Intervista a Ignazio Marino (Pd),
presidente della commissione d'inchiesta del Senato sull'efficacie e
l'efficienza del Ssn: «Meno fondi alle Regioni che non sono in regola»
«Questa indagine è molto preziosa
perché il Governo può utilizzarla per pungolare le Regioni e gli ospedali in
ritardo a mettersi in regola in tempi brevissimi altrimenti dovranno scattare
le sanzioni previste dalla stessa legge e cioè meno fondi a disposizione». Il
senatore Ignazio Marino, presidente della commissione d'inchiesta del Senato
sull'efficacia e l'efficienza del Servizio sanitario, si dice «molto
soddisfatto» per questa inchiesta dei Nas di cui «Il Sole 24 Ore» è venuto in
possesso. «Era giusto capire dopo oltre un anno dall'entrata in vigore di
questa legge quale fosse la situazione. E devo dire - spiega il senatore del Pd
- che è meno negativa di quello che imaginassi, visto che si può dire che il
70% dei 244 ospedali vistati dai Nas è più o meno in regola con le norme, anche
se ci sono gravissimi ritardi soprattutto in alcune aree del Paese».
Qual è il dato più negativo?
Credo che il più eclatante
riguardi il consumo di oppioidi. Magari i dati raccolti saranno un po'
grossolani ma è evidente che qualcosa non va se al Nord sono stati prescritti
il 68% di questi farmaci contro il 6% del Sud. Un dato, questo, che si può solo
in parte spiegare con la migrazione dei pazienti meridionali, soprattutto
quelli oncologici, verso il settentrione.
E poi?
Ci sono ritardi imbarazzanti
nell'adeguamento alle altre misure della legge in alcune Regioni.
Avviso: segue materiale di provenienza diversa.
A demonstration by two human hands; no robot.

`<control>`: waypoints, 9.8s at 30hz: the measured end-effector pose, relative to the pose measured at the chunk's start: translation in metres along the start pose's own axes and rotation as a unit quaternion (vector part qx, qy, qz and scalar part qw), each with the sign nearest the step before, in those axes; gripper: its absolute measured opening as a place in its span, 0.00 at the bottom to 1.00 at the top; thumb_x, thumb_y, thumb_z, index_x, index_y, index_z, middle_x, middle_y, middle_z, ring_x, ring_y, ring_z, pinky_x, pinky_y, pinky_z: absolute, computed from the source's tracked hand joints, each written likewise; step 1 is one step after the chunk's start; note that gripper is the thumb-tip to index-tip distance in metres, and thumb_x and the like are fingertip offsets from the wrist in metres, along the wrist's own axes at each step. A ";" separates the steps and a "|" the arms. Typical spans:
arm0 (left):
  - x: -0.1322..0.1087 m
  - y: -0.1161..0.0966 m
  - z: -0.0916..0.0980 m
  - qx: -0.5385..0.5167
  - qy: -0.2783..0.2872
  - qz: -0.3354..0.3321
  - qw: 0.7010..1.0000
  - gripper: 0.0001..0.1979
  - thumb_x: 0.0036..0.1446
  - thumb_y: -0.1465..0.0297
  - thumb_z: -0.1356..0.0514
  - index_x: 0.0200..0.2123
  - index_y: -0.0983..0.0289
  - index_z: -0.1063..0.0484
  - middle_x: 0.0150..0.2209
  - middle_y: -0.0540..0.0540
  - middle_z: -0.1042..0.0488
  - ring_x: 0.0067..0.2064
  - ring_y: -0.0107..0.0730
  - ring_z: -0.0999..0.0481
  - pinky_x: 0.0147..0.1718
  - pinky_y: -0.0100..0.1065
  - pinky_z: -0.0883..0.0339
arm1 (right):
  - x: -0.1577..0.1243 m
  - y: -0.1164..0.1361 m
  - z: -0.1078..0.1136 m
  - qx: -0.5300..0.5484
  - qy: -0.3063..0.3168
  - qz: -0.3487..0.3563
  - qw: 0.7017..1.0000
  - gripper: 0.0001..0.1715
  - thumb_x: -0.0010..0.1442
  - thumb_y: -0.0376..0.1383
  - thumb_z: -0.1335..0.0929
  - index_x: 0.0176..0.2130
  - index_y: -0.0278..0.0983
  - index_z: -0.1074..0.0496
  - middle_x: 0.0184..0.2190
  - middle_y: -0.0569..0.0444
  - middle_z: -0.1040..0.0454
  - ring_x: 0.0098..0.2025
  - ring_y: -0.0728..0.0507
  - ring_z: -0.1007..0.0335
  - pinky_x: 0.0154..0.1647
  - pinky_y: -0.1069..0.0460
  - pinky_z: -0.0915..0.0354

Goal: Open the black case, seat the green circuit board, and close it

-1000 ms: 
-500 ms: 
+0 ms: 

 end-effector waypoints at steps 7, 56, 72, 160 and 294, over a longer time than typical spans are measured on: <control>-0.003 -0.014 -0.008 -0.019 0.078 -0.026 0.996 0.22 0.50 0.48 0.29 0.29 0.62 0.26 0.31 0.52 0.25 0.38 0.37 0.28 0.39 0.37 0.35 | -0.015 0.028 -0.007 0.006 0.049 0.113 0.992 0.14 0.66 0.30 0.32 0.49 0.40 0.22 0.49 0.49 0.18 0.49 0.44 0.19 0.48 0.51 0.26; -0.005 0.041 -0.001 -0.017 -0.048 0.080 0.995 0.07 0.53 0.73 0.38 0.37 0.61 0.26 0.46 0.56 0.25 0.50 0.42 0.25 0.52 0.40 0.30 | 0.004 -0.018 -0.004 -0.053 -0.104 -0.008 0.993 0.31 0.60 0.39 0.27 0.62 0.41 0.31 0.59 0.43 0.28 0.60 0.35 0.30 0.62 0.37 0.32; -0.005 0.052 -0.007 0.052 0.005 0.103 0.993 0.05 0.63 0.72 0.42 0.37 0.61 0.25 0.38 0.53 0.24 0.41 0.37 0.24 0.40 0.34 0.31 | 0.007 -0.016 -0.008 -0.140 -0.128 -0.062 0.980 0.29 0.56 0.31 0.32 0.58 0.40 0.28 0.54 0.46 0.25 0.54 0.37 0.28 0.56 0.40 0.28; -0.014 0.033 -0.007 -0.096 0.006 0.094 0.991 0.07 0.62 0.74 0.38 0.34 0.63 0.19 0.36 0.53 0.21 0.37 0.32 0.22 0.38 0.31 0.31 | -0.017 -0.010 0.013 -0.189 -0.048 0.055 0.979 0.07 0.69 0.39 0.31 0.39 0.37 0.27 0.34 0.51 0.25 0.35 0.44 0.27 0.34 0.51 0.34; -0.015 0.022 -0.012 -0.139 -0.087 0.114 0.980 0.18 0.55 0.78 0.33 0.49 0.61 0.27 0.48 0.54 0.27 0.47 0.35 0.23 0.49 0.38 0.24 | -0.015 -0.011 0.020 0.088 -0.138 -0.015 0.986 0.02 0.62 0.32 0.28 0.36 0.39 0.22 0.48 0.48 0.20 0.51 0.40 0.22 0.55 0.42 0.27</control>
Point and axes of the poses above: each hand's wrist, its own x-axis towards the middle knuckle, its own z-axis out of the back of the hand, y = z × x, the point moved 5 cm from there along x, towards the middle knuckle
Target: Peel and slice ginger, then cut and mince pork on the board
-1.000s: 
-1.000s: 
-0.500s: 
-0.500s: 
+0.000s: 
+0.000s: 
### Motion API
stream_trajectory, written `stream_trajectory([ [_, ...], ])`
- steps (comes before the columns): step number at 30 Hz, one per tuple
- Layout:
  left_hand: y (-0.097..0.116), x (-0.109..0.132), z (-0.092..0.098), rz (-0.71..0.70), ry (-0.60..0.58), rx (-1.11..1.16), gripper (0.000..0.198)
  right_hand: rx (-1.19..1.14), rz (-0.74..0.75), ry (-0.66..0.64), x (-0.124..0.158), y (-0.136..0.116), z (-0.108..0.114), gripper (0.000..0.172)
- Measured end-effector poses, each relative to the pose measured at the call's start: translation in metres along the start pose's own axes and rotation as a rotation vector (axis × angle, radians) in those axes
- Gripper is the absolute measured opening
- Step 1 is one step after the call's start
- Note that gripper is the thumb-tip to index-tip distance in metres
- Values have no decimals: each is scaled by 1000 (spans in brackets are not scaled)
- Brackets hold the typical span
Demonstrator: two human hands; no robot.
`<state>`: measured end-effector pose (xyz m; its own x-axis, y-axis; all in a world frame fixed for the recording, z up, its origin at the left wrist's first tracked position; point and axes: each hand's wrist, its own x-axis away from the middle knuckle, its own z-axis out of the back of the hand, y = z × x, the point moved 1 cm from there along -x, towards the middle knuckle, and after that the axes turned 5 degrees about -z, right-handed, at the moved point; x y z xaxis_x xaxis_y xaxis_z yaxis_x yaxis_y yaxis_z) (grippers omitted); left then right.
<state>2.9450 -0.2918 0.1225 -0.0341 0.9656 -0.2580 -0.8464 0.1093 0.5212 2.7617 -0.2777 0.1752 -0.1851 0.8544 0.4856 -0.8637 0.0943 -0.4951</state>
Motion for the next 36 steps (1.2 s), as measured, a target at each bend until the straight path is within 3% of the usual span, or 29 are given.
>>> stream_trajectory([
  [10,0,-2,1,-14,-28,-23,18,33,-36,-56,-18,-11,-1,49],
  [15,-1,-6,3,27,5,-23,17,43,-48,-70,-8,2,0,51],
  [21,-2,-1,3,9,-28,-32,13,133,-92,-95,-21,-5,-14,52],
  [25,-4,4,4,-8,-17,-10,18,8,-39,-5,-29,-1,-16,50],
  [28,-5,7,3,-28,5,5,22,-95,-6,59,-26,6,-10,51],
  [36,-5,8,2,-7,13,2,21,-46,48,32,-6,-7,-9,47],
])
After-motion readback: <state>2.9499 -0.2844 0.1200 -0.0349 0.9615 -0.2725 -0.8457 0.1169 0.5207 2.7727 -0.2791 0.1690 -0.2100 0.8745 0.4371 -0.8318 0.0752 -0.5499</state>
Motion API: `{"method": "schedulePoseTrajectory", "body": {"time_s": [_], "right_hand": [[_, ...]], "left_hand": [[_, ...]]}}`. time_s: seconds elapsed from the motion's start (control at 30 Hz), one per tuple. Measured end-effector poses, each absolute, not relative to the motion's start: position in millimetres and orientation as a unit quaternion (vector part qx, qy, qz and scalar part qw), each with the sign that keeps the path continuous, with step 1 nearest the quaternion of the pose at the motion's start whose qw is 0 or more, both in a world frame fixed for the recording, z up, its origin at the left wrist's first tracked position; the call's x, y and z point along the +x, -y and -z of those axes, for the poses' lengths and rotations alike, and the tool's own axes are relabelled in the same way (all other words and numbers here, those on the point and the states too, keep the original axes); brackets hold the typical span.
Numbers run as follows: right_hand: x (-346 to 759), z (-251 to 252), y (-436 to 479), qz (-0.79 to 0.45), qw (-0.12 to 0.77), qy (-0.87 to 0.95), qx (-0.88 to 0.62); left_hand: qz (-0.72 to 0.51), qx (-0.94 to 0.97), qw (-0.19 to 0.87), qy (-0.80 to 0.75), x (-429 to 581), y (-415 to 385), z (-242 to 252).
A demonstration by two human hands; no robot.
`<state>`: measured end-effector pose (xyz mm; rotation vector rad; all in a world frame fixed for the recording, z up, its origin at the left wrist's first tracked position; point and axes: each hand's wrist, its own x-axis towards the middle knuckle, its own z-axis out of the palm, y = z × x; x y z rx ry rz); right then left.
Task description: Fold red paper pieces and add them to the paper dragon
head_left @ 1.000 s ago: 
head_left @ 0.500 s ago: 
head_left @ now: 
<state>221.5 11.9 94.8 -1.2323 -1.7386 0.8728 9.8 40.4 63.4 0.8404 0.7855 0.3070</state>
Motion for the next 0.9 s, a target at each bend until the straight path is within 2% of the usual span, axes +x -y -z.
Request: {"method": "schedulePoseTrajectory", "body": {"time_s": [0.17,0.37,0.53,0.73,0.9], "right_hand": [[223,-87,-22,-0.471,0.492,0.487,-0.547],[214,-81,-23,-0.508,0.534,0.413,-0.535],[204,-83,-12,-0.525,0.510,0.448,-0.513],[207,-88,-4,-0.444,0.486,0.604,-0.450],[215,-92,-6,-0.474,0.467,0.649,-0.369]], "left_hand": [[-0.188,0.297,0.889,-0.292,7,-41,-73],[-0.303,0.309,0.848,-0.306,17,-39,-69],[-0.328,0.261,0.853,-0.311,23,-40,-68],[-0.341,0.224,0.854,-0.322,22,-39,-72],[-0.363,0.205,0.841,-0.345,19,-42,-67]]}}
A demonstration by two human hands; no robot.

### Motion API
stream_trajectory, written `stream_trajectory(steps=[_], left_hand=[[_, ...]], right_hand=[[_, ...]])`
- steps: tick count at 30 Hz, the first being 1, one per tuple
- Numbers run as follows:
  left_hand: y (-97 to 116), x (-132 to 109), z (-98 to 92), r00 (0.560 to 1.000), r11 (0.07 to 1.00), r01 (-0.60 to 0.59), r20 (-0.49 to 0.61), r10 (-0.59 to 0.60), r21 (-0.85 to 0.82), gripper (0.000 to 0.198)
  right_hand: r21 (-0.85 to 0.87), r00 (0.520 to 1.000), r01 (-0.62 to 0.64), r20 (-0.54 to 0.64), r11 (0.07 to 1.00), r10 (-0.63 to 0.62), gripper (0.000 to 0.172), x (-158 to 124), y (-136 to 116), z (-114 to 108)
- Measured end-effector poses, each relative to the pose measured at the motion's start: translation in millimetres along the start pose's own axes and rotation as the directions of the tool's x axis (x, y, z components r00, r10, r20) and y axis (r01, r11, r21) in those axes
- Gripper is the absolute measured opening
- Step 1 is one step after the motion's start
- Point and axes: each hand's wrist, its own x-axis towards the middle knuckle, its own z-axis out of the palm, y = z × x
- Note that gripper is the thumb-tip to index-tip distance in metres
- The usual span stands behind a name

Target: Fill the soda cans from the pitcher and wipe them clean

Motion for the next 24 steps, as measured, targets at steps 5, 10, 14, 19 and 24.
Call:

Non solo del
Sud. A esempio al Nord la Liguria è in ritardo, come l'Umbria e la Sardegna al
Centro. Mentre al contrario la Basilicata è tra le Regioni più virtuose. È
comunque inaccettabile che alcuni ospedali non abbiano adottato neanche una
misura di questa legge.
Di chi è la responsabilità?
Sia delle Regioni che di chi
dirige le strutture sanitarie. Sono certo che il ministro della Salute
Ferruccio Fazio, che crede molto in questa legge, farà il possibile per
convincere chi è in ritardo a mettersi subito in regola.
Come?
La legge, al suo articolo 3,
mette a disposizione una sanzione importante che può essere molto efficace. Per
le Regioni inadempienti è previsto il mancato accesso ai fondi integrativi del
Ssn. Ecco, per chi continuerà a violare la legge dovrà scattare questa
sanzione.
Anche tra i medici non continua a
resistere un tabù nel fare ricorso a queste terapie?
Sì, soprattutto per chi come me
ha studiato medicina negli anni settanta e ottanta quando l'impiego degli
oppioidi era considerato una extrema ratio da impiegare solo per i malati
terminali. E invece vanno utilizzati per ogni tipo di dolore acuto. Durante le
mie esperienze di medico in Inghilterra e negli Usa rimasi stupefatto
dall'attenzione che ci mettevano nel controllo del dolore.
Perché questa legge è importante?
Perché uno degli obiettivi
principali di ogni medico dovrebbe essere quello di sollevare il paziente dalle
sofferenze inutili. Curare il dolore è un dovere.
Non è che queste norme sono
troppo all'avanguardia per il nostro Paese?
Questa legge, soprattutto nei
principi, è una delle migliori in Europa. Siamo gli unici, a esempio, a
prevedere delle norme per curare il dolore pediatrico. Resta il fatto che i
fondi a disposizione sono assolutamente insufficienti. Per la cura del dolore
sul territorio, dopo cioè la dimissione del paziente dall'ospedale, c'è un
milione di euro a disposizione per quest'anno. In Germania ne hanno stanziati 150
per le stesse finalità. Qualcuno deve aver fatto male i conti.
Quali saranno i prossimi passi
della commissione d'inchiesta che presiede?
Abbiamo in mente di effettuare
dei sopralluoghi mirati negli ospedali con i risultati migliori e con quelli
peggiori per capire cosa si può fare perché la lotta al dolore sia combattuta
allo stesso in modo in un ospedale di Nuoro o di Milano.